I had zero hesitation in spending money on myself to have those images forever! I will look at them all the time and remember just how fucking strong and beautiful I am!!

Guest Blogger: Ashley

Christi is so calming and easy to work with. I felt at ease the whole time, and I really felt like I could trust her 1000%. I knew if at any point in time I felt uncomfortable I could easily speak up and she would listen and do what she could to resolve it. I have worked with many photographers before, and this is hands down the best and easiest experience I have ever had. I can't wait to work with her again!

To say 2020 changed the lives of the world population is an understatement. We all suffered losses. It wasn't just loss of life either, it was experiences like weddings, bonding over dinners, holidays and so so much more. In 2020, I had a huge loss of my identity, my hobbies, and what made me feel whole.

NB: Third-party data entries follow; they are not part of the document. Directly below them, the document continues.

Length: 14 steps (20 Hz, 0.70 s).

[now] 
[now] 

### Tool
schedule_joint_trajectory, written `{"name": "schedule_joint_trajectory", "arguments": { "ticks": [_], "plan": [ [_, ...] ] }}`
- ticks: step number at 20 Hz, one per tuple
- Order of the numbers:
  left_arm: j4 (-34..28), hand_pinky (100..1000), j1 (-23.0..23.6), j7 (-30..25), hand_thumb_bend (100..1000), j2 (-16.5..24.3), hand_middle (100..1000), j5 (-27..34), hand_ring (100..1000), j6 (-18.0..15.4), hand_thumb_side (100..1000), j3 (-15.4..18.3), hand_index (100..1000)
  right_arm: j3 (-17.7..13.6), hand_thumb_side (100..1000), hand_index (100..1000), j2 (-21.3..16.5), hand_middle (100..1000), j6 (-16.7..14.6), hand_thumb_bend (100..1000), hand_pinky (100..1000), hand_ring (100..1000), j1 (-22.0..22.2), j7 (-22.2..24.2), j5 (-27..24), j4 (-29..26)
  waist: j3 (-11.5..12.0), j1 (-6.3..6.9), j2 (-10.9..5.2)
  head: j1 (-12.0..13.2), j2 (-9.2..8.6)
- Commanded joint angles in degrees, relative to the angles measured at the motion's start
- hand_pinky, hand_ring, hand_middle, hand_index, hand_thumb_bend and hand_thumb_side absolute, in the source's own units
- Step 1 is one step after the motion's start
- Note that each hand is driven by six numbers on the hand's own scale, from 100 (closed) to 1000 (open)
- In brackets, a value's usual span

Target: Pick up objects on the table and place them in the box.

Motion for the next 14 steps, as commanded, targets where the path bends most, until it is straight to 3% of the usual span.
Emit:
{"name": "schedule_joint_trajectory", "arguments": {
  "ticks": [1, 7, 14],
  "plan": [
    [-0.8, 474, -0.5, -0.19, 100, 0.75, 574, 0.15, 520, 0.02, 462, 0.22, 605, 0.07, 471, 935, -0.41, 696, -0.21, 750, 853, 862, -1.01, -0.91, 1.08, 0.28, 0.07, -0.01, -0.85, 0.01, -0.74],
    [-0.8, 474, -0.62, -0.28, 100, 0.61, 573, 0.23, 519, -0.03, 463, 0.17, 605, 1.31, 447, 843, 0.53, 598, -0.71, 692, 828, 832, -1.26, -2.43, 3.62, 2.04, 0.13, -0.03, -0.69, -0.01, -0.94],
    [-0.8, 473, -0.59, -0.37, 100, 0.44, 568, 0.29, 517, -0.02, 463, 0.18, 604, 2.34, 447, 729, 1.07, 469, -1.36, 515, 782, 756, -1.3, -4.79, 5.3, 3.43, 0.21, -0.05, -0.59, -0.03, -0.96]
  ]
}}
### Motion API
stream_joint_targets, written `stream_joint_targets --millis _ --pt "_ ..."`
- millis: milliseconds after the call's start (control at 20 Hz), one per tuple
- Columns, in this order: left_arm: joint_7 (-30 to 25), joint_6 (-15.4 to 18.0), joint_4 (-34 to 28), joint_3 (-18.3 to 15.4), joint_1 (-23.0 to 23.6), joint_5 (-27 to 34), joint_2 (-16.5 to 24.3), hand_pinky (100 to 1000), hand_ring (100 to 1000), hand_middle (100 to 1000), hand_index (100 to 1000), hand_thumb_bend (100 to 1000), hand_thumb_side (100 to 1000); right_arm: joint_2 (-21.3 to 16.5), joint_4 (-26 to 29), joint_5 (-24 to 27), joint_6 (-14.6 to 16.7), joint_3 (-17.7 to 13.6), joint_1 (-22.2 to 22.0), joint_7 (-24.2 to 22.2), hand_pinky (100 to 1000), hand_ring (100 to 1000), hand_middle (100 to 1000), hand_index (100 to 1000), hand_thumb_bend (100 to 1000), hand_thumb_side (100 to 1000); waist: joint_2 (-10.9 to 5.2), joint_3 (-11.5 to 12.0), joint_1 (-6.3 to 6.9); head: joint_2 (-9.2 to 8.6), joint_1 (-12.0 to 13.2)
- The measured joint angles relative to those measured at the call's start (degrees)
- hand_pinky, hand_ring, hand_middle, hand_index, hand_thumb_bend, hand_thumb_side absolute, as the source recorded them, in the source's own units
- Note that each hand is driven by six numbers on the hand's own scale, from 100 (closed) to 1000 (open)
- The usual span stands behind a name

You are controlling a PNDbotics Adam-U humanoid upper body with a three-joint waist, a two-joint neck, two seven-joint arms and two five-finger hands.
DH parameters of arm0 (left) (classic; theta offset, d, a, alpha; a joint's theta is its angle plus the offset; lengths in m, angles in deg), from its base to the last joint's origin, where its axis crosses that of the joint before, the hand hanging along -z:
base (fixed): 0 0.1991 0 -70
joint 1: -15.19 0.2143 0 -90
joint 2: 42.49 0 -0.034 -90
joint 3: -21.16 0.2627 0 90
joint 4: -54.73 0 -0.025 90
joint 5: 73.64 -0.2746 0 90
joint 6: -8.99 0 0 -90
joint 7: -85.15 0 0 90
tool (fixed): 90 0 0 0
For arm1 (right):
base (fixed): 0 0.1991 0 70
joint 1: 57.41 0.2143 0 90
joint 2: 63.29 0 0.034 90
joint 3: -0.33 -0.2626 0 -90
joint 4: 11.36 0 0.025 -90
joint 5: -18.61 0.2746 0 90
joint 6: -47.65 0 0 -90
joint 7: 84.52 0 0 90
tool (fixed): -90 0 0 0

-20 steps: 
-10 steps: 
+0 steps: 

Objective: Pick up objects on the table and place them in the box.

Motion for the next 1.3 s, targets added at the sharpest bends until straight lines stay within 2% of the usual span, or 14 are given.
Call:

Before 2020 I ran on coffee, the gym, therapy, the great outdoors, pretty dresses, and a healthy dose of Star Trek. I had made some drastic changes in my life and things were really turning up in such a great way! I was hitting the gym 3 times a week, I felt strong physically and enjoyed being a tiny tank, but even better than that was the sense of peace I got after running a mile and lifting weights. It was my therapy, my me time, activate meditation, and my heart always felt lighter after a good gym session.

Right when the world was about to shut down, and before we really understood what Covid-19 really was, I got sick. March 15, 2020 snatched my life away as I knew it, and it handed me a jarring and terrifying reality. For the next 3 months I shuffled from the front of my apartment to be where there were windows and a tv, to the back where my bed was. My partner delivered groceries and promptly dropped them in my kitchen and ran because he knew I couldn't carry the bags up the half flight of stairs, but he couldn't stay for fear of catching covid too. I rigged my shower so that I could sit to bathe, and I nearly recklessly chopped my hair off on more than one occasion because my arms were so weak I could barely wash it (thankfully I was able to manage keeping my mermaid hair!). There were times I would drift off into sleep wondering if I would wake up the next day. My body was stuck in perpetual fight or flight mode and my Vagus Nerve which controls that is only just now starting to heal over a year later.

I could write a novel about my experiences being sick and my struggle to find my footing in a body that didn't feel like my own, but instead I'm going to pivot into my recovery. In February if 2021 I started an intensive physical therapy program. Shortly after I added in little bits of meditation (I still hate it, but it really works!), And journaling that would prompt me to evaluate how to challenge my struggles. By June I started to feel a spark of my former self. It was time to heal after a year of grieving the loss of what felt like ever facet of who I was.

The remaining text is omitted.